Information provided:
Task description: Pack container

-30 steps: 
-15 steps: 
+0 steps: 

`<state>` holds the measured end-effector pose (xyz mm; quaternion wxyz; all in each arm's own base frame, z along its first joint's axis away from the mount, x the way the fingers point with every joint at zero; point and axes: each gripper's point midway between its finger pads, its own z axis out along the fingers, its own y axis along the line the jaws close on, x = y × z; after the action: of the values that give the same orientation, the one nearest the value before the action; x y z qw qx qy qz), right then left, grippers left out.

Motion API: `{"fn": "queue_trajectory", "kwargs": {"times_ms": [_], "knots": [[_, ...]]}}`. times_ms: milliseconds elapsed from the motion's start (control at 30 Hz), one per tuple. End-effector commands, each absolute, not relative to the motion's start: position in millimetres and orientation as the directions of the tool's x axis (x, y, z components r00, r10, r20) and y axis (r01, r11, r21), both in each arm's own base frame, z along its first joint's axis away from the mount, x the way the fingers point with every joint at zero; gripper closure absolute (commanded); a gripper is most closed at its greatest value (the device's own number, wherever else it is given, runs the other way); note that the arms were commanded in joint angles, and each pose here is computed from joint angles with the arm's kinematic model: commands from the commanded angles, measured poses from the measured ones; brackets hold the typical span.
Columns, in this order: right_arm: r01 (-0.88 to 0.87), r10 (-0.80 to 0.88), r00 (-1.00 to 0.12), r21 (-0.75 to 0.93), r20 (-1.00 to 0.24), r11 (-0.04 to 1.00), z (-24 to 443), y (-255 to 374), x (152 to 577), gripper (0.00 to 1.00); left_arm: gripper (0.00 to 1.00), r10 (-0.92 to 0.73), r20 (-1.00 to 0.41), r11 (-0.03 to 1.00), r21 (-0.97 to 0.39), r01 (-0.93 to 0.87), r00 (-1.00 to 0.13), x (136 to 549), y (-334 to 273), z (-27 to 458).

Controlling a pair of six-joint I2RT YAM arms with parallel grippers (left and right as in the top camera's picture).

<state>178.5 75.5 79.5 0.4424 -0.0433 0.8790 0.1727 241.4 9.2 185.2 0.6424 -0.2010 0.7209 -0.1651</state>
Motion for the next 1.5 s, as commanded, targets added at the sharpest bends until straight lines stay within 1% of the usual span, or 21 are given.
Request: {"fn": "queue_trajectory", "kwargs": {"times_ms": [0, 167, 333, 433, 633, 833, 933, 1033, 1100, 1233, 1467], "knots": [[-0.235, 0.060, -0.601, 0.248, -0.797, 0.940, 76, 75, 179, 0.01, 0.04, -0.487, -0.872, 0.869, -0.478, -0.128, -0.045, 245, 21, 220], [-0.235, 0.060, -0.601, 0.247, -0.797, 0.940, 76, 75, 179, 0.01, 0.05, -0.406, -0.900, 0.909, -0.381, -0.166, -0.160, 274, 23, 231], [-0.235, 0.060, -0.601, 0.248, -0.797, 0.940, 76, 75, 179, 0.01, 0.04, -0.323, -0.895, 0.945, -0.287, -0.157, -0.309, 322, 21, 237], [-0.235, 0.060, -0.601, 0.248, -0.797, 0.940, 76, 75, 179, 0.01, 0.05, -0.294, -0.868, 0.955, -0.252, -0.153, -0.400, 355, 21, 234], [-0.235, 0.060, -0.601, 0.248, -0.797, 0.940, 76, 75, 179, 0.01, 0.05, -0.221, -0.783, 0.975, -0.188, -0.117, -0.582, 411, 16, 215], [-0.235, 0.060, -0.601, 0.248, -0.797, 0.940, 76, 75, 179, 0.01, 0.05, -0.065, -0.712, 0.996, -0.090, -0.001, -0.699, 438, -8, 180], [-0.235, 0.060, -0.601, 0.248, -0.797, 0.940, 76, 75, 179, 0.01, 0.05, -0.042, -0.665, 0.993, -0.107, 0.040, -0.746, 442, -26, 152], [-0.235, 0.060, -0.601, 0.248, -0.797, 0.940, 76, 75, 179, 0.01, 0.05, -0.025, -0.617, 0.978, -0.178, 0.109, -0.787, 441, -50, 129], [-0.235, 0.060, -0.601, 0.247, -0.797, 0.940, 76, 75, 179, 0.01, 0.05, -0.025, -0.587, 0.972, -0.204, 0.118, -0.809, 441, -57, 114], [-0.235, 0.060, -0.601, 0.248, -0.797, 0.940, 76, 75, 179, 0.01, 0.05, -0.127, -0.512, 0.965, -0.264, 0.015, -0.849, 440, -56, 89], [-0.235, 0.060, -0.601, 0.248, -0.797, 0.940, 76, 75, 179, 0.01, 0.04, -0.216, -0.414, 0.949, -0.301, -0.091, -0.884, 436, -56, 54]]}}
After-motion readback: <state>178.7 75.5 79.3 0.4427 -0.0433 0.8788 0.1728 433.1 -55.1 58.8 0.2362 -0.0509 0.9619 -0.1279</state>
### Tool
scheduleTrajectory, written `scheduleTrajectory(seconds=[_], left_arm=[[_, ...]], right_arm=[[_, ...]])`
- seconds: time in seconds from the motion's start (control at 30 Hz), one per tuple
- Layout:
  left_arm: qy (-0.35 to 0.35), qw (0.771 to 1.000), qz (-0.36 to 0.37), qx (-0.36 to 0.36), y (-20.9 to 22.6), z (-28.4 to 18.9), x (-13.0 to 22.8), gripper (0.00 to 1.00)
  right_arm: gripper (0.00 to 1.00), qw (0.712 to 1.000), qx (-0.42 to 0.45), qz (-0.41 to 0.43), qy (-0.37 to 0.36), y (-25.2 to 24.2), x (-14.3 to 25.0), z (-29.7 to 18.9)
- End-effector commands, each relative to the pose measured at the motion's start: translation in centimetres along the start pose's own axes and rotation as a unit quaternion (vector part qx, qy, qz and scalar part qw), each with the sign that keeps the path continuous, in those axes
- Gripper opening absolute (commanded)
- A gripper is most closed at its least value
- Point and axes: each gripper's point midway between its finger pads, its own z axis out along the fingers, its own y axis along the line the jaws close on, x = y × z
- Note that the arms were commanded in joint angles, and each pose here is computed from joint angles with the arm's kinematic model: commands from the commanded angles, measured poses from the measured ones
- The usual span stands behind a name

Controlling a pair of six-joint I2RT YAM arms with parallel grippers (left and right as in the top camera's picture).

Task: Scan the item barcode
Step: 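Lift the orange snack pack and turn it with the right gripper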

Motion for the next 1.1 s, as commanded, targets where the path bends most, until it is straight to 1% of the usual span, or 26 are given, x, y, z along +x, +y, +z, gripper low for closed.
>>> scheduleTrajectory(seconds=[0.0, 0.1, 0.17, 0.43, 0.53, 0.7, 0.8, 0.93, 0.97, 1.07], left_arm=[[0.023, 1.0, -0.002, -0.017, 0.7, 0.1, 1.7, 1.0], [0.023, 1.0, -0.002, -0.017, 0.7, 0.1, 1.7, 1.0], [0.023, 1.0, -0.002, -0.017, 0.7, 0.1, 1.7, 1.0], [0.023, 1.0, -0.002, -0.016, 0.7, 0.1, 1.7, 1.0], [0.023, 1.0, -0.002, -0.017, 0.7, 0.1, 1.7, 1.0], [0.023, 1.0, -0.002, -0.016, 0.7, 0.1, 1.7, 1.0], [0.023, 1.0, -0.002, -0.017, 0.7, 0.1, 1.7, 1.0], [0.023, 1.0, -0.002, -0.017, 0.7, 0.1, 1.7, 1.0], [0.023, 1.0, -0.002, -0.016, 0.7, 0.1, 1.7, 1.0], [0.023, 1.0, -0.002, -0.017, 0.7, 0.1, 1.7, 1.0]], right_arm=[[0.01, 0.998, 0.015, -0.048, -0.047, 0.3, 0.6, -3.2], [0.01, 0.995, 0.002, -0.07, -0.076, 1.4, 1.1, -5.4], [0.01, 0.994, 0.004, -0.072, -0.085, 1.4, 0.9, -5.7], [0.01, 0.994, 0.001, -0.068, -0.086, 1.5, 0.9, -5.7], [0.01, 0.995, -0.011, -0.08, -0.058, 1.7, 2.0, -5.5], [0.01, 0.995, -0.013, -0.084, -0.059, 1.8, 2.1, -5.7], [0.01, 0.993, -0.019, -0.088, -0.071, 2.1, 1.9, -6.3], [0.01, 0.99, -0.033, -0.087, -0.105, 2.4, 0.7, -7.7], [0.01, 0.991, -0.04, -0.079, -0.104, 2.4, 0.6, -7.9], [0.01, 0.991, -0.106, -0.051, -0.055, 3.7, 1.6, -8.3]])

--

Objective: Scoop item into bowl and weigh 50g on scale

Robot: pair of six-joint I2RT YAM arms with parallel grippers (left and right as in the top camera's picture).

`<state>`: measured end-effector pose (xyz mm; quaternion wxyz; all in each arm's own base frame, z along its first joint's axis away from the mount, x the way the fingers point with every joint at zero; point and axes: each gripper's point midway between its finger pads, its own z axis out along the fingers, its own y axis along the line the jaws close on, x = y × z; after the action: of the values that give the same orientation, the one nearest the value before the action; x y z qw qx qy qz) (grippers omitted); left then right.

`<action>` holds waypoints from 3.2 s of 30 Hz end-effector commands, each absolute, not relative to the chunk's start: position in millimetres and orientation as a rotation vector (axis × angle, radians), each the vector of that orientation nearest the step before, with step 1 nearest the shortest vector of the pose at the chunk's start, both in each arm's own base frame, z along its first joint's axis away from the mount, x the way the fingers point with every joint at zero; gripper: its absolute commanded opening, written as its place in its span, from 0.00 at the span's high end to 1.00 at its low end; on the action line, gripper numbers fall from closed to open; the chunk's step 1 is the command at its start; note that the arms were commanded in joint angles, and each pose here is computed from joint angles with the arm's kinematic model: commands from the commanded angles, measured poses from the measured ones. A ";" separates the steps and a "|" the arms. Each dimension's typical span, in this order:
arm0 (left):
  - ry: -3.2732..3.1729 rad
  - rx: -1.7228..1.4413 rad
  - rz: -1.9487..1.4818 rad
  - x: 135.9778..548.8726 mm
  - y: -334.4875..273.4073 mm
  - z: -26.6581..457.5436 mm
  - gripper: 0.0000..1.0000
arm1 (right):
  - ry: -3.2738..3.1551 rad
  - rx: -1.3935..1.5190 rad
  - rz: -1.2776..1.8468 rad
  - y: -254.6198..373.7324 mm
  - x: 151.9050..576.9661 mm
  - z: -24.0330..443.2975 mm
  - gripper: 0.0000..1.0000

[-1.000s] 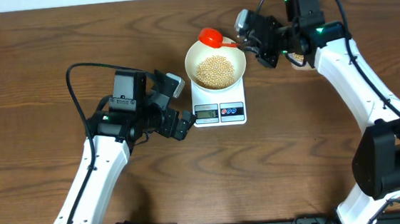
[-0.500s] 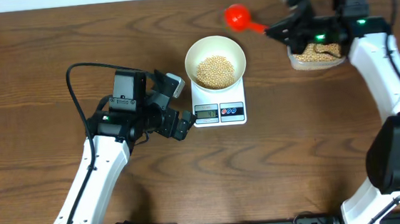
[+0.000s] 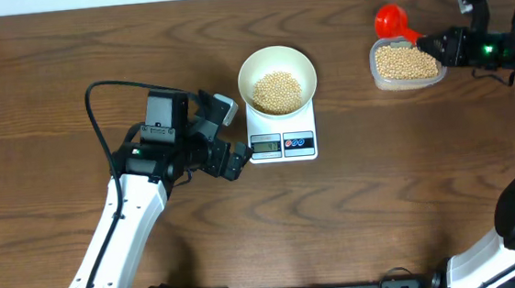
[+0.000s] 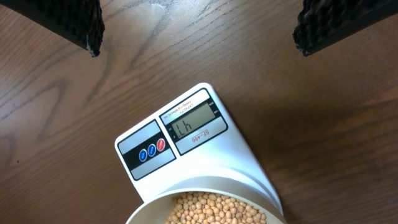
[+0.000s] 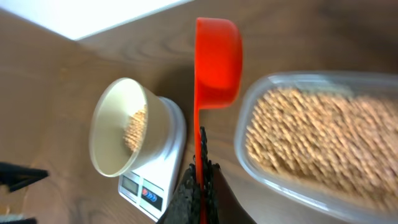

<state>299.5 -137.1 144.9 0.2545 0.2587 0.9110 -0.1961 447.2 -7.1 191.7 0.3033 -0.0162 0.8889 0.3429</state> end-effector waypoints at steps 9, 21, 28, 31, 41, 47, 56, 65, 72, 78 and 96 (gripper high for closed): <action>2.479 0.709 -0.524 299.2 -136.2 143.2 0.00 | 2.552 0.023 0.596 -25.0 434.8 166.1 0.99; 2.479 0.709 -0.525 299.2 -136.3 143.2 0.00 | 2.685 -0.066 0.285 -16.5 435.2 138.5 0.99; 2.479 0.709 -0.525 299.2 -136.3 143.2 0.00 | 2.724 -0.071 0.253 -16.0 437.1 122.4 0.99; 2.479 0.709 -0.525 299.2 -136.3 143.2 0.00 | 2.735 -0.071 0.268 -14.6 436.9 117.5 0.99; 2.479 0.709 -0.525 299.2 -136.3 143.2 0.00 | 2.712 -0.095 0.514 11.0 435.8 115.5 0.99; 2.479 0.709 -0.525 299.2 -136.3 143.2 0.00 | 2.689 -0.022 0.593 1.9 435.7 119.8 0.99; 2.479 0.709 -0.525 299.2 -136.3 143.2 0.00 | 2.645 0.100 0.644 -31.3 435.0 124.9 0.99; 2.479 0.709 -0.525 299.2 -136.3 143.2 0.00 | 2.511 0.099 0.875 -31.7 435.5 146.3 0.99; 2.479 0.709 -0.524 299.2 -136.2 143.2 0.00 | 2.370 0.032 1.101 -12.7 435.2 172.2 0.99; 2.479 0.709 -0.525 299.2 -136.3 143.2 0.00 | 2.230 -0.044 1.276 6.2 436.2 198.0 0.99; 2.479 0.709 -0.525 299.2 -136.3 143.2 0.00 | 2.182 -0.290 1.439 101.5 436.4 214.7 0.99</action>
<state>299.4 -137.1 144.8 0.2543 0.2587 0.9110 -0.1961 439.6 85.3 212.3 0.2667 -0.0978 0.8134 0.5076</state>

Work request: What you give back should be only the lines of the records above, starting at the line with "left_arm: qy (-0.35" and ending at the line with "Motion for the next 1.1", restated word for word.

Answer box:
  left_arm: qy (-0.35 to 0.35), qw (0.771 to 1.000), qz (-0.36 to 0.37), qx (-0.36 to 0.36), y (-20.9 to 22.6), z (-28.4 to 18.9), x (-13.0 to 22.8), gripper (0.00 to 1.00)
  right_arm: gripper (0.00 to 1.00), qw (0.712 to 1.000), qx (-0.42 to 0.45), qz (-0.41 to 0.43), qy (-0.37 to 0.36), y (-25.2 to 24.2), x (-14.3 to 25.0), z (-29.7 to 18.9)
- End-effector commands, each relative to the pose measured at the motion's start: translation in centimetres along the start pose's own axes and rotation as a unit quaternion (vector part qx, qy, qz and scalar part qw), each with the sign that keeps the path continuous, in those axes
- Gripper opening absolute (commanded)
- A gripper is most closed at its least value
- Point and axes: each gripper's point midway between its finger pads, its own z axis out along the fingers, its own y axis along the line the jaws close on, x = y × z
- Note that the arms were commanded in joint angles, and each pose here is computed from joint angles with the arm's kinematic model: commands from the commanded angles, measured poses from the measured ones
- The usual span stands behind a name

Controlling a pair of six-joint I2RT YAM arms with parallel grippers (left and right as in the top camera's picture).

Task: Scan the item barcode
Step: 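Lift the orange snack pack and turn it with the right gripper
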
Motion for the next 1.1 s, as commanded, targets where the path bends most, until it is straight to 1% of the usual span, or 26 are given, x, y, z along +x, +y, +z, gripper low for closed.

With this, the exercise is finished.